Looking at Dr Spock from today's perspective he didn't fit into either camp. His basic argument was that the parents should trust themselves, that parents know best.

Many new parents found this reassuring. Nowadays people feel they can't move without consulting expert advice. Much of this is contradictory, so parents end up feeling nervous and confused. They certainly don't feel that they can or should just trust themselves.

"The subtitle of the book was the Common Sense Book of Baby and Child Care. So if you had half a grain of sense you knew that the advice would be compatible with your own best instincts."

Lynn Bloom remembers Benjamin Spock as someone who loved children, who would get down on the floor to play with them - a big man, more than six feet tall, with a booming laugh. And a very humane man.

"I never heard him in private or in public utter any comment that was in any way denigrating, demeaning, that pulled rank, that indicated that he thought he was grandiose. I don't think he felt that way."

Benjamin Spock was born in 1903 - the eldest son in a family of five children, who would often look after his younger siblings.

His mother's own style of parenting was fairly harsh.

"One of her punishments was to put children in a dark closet and to simply leave them there until they learnt whatever lesson she was trying to teach them.

"Two of Spock's sisters each remember that she put them in a closet and forgot about them, and went off to New York for the day, came back and they were out of their minds practically, with apprehension.

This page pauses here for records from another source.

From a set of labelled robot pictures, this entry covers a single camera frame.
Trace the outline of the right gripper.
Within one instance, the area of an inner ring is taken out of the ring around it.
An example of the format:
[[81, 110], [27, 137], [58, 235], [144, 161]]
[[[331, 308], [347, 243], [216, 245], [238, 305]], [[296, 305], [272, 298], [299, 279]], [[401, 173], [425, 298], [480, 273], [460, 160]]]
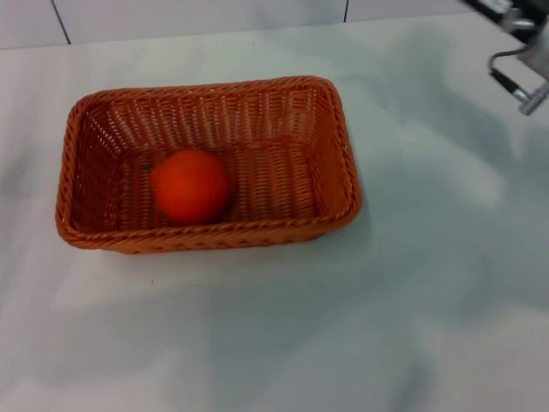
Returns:
[[[545, 25], [527, 44], [527, 49], [518, 58], [525, 66], [537, 75], [549, 81], [549, 28]], [[549, 82], [545, 82], [528, 94], [522, 88], [517, 88], [513, 96], [520, 102], [519, 112], [531, 115], [544, 103], [549, 94]]]

"It sounds severe. It was severe. But it wasn't unusual for that time in which Spock was raised."

Jail sentence

Actress Vanessa Redgrave (in centre, wearing boots) among a group of mothers supporting Dr Spock's appeal against a two year jail sentence Actor Vanessa Redgrave joined a protest in London against Dr Spock's jail sentence

Benjamin Spock went to Yale University - where he joined the rowing crew that won a gold medal at the Paris Olympics in 1924 - and studied medicine specialising in paediatrics.

In later life, he developed another passion - politics.

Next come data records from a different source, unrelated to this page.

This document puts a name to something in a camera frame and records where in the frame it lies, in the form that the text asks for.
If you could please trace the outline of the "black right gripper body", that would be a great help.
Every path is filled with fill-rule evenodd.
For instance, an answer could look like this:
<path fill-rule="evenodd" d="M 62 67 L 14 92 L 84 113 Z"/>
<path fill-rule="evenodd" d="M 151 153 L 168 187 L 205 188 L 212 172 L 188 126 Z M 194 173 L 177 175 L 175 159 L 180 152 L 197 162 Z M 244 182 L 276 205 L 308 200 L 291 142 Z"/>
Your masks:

In 1960, he made an advertisement with Jacqueline Kennedy as part of John F Kennedy's presidential election campaign.

He joined the peace movement and by the late 60s was a leading activist in the anti-Vietnam war movement.

Explaining why he became more political, he said: "It isn't enough to bring up children happy and secure, you need to provide a decent world for them. And this is why I have expanded my horizon."

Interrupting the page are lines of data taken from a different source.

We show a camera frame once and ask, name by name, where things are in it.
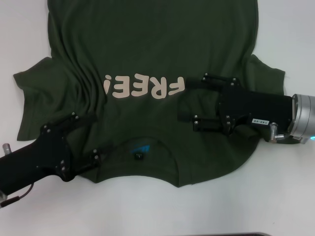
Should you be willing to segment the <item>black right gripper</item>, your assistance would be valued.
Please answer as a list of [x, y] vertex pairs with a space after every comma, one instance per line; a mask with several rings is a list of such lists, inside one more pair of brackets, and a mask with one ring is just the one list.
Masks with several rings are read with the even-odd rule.
[[239, 80], [205, 73], [188, 77], [187, 89], [218, 91], [218, 118], [205, 118], [189, 112], [178, 112], [178, 121], [192, 124], [194, 132], [215, 132], [230, 135], [239, 125], [269, 130], [268, 140], [276, 142], [290, 137], [293, 121], [292, 98], [286, 95], [261, 93], [243, 88]]

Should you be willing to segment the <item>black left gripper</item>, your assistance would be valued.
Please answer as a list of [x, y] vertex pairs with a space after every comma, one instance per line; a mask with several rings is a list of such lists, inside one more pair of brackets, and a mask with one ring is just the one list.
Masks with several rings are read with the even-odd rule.
[[72, 162], [73, 155], [65, 134], [97, 121], [95, 113], [78, 116], [75, 112], [48, 123], [33, 143], [0, 158], [0, 190], [10, 195], [47, 176], [69, 182], [101, 166], [113, 145], [90, 150]]

In 1968, Dr Spock was given a two-year jail sentence, which he never served, for aiding resistance to the draft.

He also received death threats and his book was attacked by the war's supporters, who blamed his liberal advice to parents for breeding a permissive, self-indulgent generation.

Dr Spock in 1993 Benjamin Spock - pictured here in 1993 - died at the age of 94 in 1998

It was a charge Benjamin Spock tackled head-on in a BBC phone-in in 1971.

"I am accused by certain political types like the Vice-President Spiro Agnew, he's been going over all the US saying that the young people are ruined because I gave permissive advice," he said.

"Actually, I think anyone who has read Baby and Child Care understands that I am not a permissivist, that I never talked about instant gratification."

But the damage was done. Dr Spock would never quite shake off that reputation among the conservatives as a corruptor of the young.

Some of his advice was later discredited medically - for example, the idea of putting babies to sleep on their stomachs. He said it reduced the risk of infants choking on their own vomit, but by the 1990s, the practice was being linked to sudden infant death syndrome.

Sixty-five years on, however, Dr Spock's Baby and Child Care is still in print - and it continues to influence generations of parents.